As part of the Chevening 30th Anniversary Scholar Conference on "Leadership and Change in the 21st Century" held at Durham University on April 25, 2014, my presentation is titled "PowerLife Mobile Application".
Abstract
PowerLife is an idea for a mobile application designed for the
Information Systems course “IT and Service Innovation” at LSE by a group of 5
students. The application seeks to draw attention to energy issues that
government might not publish by collecting samples and engaging citizens to be
proactive in this data collection.
PowerLife helps citizens to have their say on the energy problems
they face and be proactive in pushing their governments to take action. It also
aims to assist relevant NGOs in their work to campaign for the ultimate
solution of these issues. The platform is meant to give a voice to citizens and
empower them. It also gives citizens a space to promote favourable behaviours
that help save energy. We consider infrastructure to be a basic right for
citizens of any country and we seek to fill the gaps that the public, private,
and third sectors sometimes fail to address. The application seeks to show
geographic distribution of energy outages and trends in times of day/year when
electricity is most vulnerable. It will be targeted towards regions where
energy issues are common and interrupt daily life.
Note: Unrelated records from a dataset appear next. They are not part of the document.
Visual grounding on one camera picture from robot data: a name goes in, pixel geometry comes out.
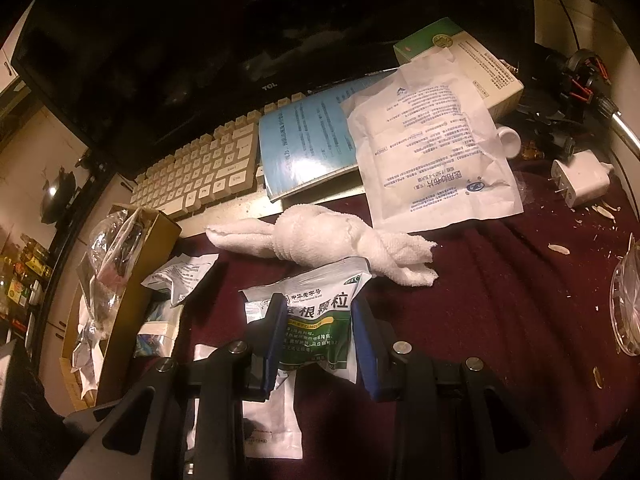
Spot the green white medicine sachet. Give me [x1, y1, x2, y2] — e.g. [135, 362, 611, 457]
[242, 257, 372, 382]

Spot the white towel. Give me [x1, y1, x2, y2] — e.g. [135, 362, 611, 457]
[205, 205, 438, 287]

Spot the colourful printed sachet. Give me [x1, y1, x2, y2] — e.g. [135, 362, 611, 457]
[134, 300, 183, 358]

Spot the large white medicine pouch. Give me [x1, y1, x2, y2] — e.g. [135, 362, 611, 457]
[342, 49, 523, 233]

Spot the white flat sachet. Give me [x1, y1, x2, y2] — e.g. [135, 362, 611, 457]
[185, 342, 305, 461]

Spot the beige computer keyboard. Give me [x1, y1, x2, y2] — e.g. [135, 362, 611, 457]
[130, 92, 305, 220]

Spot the brown cardboard box tray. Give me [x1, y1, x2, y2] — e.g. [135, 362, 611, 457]
[60, 204, 181, 411]

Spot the light blue booklet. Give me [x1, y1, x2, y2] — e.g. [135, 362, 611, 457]
[258, 70, 393, 202]

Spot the small white cup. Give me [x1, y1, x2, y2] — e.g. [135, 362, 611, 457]
[496, 124, 522, 159]

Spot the black wok with lid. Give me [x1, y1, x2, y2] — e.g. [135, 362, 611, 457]
[40, 167, 76, 224]

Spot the clear plastic container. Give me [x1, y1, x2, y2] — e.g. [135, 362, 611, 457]
[610, 234, 640, 356]

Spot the white power adapter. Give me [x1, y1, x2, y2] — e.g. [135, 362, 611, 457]
[551, 150, 614, 208]

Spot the green white medicine box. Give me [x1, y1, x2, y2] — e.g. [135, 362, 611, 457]
[394, 18, 524, 122]

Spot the black TCL monitor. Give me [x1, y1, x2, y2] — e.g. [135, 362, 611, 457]
[1, 0, 534, 177]

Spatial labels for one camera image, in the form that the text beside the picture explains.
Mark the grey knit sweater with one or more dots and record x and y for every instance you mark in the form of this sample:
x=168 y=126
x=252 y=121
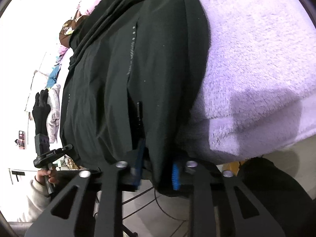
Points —
x=54 y=115

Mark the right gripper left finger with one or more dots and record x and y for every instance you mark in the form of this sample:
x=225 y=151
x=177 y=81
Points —
x=91 y=202

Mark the black folded clothes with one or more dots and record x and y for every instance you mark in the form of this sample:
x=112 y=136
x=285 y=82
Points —
x=41 y=110

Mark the red wall socket items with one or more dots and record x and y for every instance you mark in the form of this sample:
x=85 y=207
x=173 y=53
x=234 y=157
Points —
x=20 y=141

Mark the black jacket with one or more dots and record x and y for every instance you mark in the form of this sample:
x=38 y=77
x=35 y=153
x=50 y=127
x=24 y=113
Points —
x=136 y=69

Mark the purple bed sheet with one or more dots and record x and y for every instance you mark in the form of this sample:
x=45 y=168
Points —
x=258 y=92

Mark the floral rolled quilt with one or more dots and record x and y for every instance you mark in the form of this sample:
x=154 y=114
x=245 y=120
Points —
x=85 y=7

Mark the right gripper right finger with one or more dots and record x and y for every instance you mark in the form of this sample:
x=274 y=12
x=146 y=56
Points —
x=220 y=204

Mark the blue cushion orange patches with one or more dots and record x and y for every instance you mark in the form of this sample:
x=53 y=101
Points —
x=53 y=76

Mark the brown printed garment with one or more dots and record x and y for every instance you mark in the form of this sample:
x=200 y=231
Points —
x=68 y=28

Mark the person left hand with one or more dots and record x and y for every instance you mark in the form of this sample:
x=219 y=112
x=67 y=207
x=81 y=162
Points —
x=44 y=174

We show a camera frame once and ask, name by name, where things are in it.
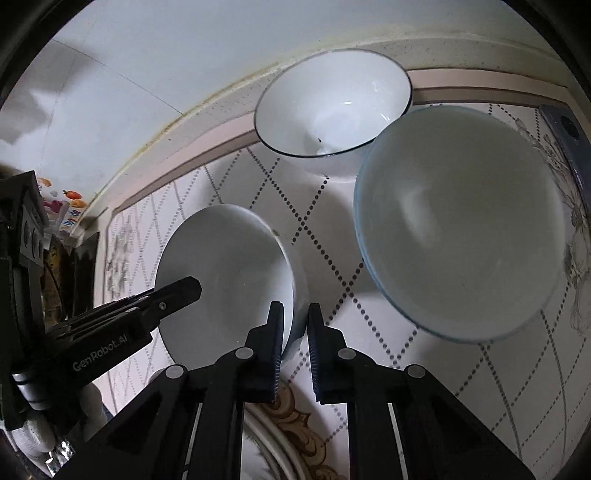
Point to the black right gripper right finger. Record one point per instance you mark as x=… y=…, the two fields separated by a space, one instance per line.
x=329 y=371

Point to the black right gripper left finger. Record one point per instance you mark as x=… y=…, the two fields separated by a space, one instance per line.
x=263 y=367

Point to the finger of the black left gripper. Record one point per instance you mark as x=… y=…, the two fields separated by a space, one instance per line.
x=153 y=305

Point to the plain white bowl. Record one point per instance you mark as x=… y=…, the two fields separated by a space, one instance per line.
x=242 y=265

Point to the white bowl coloured dots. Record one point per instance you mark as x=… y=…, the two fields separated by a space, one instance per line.
x=460 y=223

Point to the white bowl dark rim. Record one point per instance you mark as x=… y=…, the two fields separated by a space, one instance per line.
x=323 y=113

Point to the white gloved left hand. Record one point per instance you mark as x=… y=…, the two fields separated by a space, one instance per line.
x=76 y=420

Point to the black gas stove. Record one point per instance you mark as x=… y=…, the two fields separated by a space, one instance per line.
x=68 y=279

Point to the blue smartphone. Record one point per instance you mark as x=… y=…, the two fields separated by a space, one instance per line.
x=574 y=145

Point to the colourful wall sticker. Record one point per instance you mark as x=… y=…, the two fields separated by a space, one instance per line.
x=63 y=208

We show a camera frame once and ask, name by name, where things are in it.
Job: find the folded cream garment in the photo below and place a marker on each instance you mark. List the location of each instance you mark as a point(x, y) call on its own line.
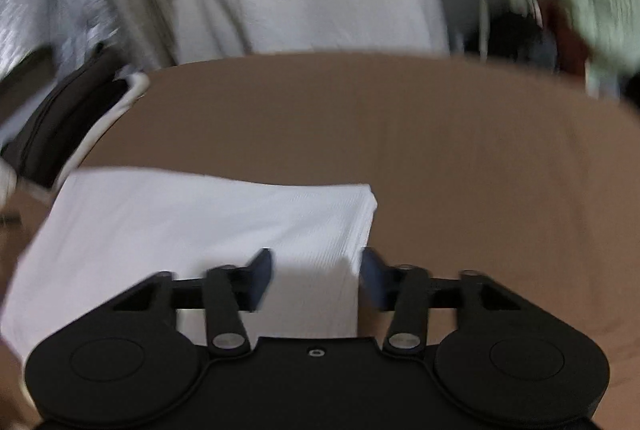
point(137, 84)

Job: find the folded dark brown garment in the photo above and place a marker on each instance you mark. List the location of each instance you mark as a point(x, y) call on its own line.
point(52, 134)

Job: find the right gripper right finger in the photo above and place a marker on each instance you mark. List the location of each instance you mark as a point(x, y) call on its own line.
point(403, 290)

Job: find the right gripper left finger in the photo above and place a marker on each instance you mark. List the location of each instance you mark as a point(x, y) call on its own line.
point(227, 292)

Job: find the white waffle knit garment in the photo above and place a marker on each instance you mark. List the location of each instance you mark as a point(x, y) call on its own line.
point(109, 229)

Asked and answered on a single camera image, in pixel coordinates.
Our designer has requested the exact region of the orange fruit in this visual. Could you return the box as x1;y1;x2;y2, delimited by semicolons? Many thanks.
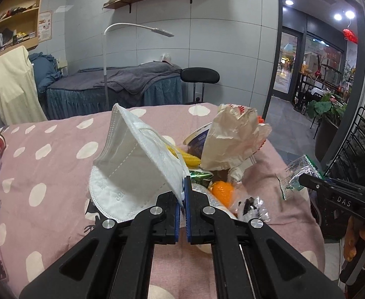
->
208;181;234;208

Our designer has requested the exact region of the green snack wrapper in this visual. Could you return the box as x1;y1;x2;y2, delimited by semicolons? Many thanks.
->
276;155;323;201

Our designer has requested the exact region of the white face mask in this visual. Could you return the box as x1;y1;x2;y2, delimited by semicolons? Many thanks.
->
88;105;189;223

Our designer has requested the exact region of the yellow foam fruit net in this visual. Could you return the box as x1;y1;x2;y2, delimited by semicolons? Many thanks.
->
167;145;201;169

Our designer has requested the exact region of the brown paper bag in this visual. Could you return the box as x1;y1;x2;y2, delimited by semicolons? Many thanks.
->
201;104;272;171

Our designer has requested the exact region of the right hand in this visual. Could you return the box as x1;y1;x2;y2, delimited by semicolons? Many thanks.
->
344;216;365;270

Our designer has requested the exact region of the black metal rack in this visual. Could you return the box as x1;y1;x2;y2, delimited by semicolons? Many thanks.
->
318;107;365;240

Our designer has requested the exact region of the clear plastic wrapper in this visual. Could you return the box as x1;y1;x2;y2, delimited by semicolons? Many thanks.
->
237;197;270;222

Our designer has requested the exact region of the potted green plant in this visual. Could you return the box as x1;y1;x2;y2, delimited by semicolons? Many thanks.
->
306;92;347;162

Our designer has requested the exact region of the blue paper cup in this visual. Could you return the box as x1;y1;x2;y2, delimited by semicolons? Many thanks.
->
183;122;212;158

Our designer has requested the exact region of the white floor lamp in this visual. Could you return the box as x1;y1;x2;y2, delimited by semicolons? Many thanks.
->
102;22;174;110

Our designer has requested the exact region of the blue massage bed grey blanket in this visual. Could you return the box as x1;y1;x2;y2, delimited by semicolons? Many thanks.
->
29;53;183;120

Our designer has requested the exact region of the black stool with backrest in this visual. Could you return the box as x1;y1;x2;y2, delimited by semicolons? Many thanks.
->
180;67;220;105

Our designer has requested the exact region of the cream cloth over chair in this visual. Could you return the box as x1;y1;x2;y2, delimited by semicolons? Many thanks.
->
0;46;47;126

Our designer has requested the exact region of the wooden bookcase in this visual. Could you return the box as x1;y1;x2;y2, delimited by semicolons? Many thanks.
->
0;0;42;56

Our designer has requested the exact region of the wall poster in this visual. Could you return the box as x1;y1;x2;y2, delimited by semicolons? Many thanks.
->
38;11;53;43

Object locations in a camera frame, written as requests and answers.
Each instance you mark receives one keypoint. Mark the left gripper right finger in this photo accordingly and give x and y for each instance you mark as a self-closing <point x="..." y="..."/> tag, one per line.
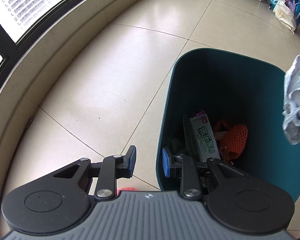
<point x="183" y="167"/>

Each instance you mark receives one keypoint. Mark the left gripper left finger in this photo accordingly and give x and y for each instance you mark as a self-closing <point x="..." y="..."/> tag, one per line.
<point x="109" y="170"/>

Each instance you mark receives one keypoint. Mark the white purple biscuit package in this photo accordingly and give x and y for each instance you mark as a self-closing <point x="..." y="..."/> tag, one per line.
<point x="204" y="137"/>

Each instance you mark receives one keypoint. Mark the silver grey wrapper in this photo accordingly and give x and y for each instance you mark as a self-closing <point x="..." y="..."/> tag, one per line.
<point x="291" y="103"/>

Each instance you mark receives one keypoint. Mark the dark green trash bin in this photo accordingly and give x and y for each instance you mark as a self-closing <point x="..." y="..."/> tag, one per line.
<point x="238" y="90"/>

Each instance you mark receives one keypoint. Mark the pink fluffy mat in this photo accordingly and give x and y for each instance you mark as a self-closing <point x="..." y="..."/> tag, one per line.
<point x="126" y="189"/>

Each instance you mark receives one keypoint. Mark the orange foam fruit net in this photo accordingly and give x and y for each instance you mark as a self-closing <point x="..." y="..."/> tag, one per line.
<point x="231" y="140"/>

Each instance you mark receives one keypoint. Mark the white plastic shopping bag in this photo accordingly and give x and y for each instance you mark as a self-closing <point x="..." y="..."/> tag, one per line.
<point x="287" y="12"/>

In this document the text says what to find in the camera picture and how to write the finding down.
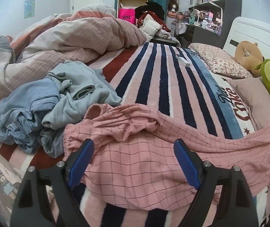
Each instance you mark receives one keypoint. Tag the grey wall shelf unit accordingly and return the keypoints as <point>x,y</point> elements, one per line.
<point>226,11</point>

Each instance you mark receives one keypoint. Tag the white puffer jacket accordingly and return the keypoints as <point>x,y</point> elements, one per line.
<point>150,28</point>

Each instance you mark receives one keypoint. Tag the wig on mannequin head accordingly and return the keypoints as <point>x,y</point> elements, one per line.
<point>173,6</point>

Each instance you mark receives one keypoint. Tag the black garment pile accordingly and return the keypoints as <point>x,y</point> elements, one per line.
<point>150,6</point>

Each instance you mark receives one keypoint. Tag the light blue garment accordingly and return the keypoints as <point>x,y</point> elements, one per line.
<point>79,87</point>

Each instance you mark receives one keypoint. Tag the pink striped duvet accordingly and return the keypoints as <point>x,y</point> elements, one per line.
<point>82,36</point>

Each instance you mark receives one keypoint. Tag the pink checked pants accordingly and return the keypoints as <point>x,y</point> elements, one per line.
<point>134,165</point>

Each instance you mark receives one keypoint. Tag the cartoon print bedsheet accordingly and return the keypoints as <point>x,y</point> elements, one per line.
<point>9,184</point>

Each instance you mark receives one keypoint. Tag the blue denim garment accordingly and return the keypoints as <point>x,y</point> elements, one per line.
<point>21,116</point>

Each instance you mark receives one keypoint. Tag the small white box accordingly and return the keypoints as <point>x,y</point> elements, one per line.
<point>183,61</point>

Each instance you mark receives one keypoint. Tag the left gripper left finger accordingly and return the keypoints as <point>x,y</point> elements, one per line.
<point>31,206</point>

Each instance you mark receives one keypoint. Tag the striped Coke blanket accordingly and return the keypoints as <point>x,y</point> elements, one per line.
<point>150,74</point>

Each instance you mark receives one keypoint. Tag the yellow white cabinet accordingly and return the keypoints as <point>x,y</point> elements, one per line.
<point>128,4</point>

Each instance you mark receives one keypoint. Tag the pink pillow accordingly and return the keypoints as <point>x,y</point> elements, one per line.
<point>256,98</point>

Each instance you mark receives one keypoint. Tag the blue wall poster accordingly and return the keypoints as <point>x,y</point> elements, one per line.
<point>29,9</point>

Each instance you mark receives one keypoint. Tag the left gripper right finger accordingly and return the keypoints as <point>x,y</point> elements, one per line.
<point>236,205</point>

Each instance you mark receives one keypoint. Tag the white headboard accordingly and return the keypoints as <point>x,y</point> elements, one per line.
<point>250,30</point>

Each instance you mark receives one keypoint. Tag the tan plush toy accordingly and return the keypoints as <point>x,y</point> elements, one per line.
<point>249,56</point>

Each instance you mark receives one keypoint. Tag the pink WM bag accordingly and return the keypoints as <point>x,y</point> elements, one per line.
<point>127,14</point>

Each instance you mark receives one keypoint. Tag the floral pillow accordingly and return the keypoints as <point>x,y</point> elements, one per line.
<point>219,61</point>

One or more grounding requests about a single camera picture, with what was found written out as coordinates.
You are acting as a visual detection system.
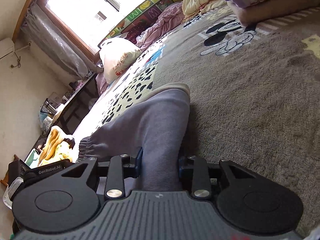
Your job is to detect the grey cartoon mouse fleece blanket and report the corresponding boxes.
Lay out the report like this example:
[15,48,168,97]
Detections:
[72,3,320,238]

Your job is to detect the pink crumpled blanket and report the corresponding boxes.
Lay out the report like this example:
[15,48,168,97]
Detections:
[96,2,184,95]

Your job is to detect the folded tan brown garment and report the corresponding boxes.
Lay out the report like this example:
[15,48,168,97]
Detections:
[228,0,319,27]

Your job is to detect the plastic wrapped radiator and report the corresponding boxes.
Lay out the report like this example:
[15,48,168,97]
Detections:
[21,3,97,78]

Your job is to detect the colourful alphabet bed bumper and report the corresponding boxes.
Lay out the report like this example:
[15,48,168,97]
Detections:
[98,0,183,48]

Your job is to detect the white plastic bag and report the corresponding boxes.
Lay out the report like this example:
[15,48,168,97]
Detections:
[99,37,142,84]

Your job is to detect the wooden framed window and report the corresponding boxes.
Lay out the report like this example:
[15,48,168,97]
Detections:
[12,0,145,62]

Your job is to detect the dark bedside shelf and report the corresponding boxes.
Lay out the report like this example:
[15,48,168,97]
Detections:
[31,73,99,152]

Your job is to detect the purple and cream sweatpants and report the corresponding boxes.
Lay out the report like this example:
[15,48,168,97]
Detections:
[78,83,190,194]

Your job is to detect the yellow garment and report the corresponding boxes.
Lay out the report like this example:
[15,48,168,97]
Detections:
[37,126,75,167]

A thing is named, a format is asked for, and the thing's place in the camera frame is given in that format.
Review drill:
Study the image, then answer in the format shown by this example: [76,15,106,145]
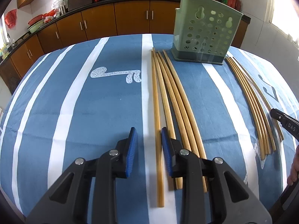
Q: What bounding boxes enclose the wooden chopstick group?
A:
[227,57,276,159]
[226,56,271,160]
[162,49,208,193]
[158,52,200,157]
[225,57,268,160]
[226,57,276,159]
[152,47,184,190]

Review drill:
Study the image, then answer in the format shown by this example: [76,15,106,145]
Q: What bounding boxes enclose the black kitchen countertop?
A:
[0,0,252,64]

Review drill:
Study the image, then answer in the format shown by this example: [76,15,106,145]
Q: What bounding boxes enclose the green basin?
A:
[28,19,44,33]

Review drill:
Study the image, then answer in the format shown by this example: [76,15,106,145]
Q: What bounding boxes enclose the red basin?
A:
[28,14,43,26]

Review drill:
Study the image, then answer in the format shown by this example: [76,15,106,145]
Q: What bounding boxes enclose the red plastic bag hanging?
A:
[4,9,17,29]

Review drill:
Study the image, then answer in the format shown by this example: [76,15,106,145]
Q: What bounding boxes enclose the wooden chopstick middle group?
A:
[226,56,271,160]
[226,57,276,159]
[225,57,268,160]
[227,57,276,159]

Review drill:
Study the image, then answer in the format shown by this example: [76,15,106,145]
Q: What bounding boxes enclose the person's right hand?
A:
[287,146,299,186]

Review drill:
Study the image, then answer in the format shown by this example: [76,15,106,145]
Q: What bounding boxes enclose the wooden chopstick left group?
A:
[152,47,184,190]
[162,49,208,193]
[158,52,200,157]

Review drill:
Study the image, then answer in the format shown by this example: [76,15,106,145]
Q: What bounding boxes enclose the blue striped tablecloth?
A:
[1,34,298,223]

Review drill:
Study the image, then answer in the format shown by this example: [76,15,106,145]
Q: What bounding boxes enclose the brown lower kitchen cabinets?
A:
[0,0,249,94]

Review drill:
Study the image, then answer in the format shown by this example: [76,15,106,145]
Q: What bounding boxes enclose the green perforated utensil holder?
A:
[171,0,243,65]

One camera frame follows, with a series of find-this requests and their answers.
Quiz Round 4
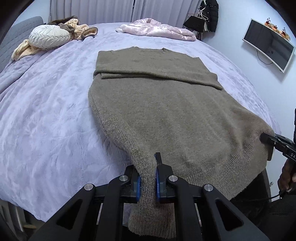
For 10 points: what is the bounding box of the lavender plush bed blanket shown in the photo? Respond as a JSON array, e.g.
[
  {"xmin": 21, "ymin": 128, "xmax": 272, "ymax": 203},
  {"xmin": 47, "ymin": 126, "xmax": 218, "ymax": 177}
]
[{"xmin": 1, "ymin": 23, "xmax": 280, "ymax": 221}]

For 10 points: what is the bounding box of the grey quilted headboard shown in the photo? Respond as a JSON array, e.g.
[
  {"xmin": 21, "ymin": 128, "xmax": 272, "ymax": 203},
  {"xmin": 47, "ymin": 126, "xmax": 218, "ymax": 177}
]
[{"xmin": 1, "ymin": 16, "xmax": 44, "ymax": 72}]

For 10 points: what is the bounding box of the black handbag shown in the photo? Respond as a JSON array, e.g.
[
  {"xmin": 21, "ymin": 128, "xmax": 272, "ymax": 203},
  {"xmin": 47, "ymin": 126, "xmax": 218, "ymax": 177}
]
[{"xmin": 183, "ymin": 16, "xmax": 205, "ymax": 33}]

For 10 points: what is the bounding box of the beige knit garment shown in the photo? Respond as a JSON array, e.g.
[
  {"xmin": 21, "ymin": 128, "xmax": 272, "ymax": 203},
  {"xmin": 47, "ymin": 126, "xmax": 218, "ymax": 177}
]
[{"xmin": 11, "ymin": 19, "xmax": 98, "ymax": 61}]

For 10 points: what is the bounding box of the brown knit sweater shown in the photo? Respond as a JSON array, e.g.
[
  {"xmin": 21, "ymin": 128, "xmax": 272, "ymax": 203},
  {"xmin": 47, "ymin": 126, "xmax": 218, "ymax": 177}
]
[{"xmin": 88, "ymin": 47, "xmax": 274, "ymax": 238}]

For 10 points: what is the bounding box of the white round pleated cushion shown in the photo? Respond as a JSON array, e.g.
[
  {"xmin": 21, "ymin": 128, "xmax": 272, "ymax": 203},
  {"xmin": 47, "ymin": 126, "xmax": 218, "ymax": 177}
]
[{"xmin": 28, "ymin": 25, "xmax": 71, "ymax": 50}]

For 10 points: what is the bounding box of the wall mounted monitor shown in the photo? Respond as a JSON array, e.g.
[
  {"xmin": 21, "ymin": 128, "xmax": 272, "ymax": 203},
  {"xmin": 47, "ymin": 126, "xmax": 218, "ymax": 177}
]
[{"xmin": 242, "ymin": 19, "xmax": 295, "ymax": 73}]

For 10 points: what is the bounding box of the person right hand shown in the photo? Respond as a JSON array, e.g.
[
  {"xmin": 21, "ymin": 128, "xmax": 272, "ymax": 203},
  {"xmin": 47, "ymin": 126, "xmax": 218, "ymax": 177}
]
[{"xmin": 277, "ymin": 159, "xmax": 295, "ymax": 191}]

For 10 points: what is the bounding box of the pink satin puffer jacket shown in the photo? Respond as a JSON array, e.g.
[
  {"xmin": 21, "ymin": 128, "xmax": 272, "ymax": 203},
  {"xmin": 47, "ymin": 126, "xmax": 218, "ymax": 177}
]
[{"xmin": 116, "ymin": 18, "xmax": 197, "ymax": 42}]

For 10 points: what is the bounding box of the black hanging jacket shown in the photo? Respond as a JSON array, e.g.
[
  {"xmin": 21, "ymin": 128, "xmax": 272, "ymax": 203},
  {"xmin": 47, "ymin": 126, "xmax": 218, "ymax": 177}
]
[{"xmin": 205, "ymin": 0, "xmax": 219, "ymax": 32}]
PowerLife could fill a need in the ICT for development sphere,
especially as the popularity of Ushahidi - which we will be basing the
application on - continues to grow. Crowdsourcing can be used to report and
view data, which is normally difficult to source or find, related to violence,
sexual assault, crime, riots, displacement, traffic and, now, infrastructure.
It puts citizens at the front and center of the issues their communities
are facing directly. We hope that, through this visibility, local, national,
and international attention can be drawn to persistent, meaningful problems
and, ultimately, that solutions can be enacted.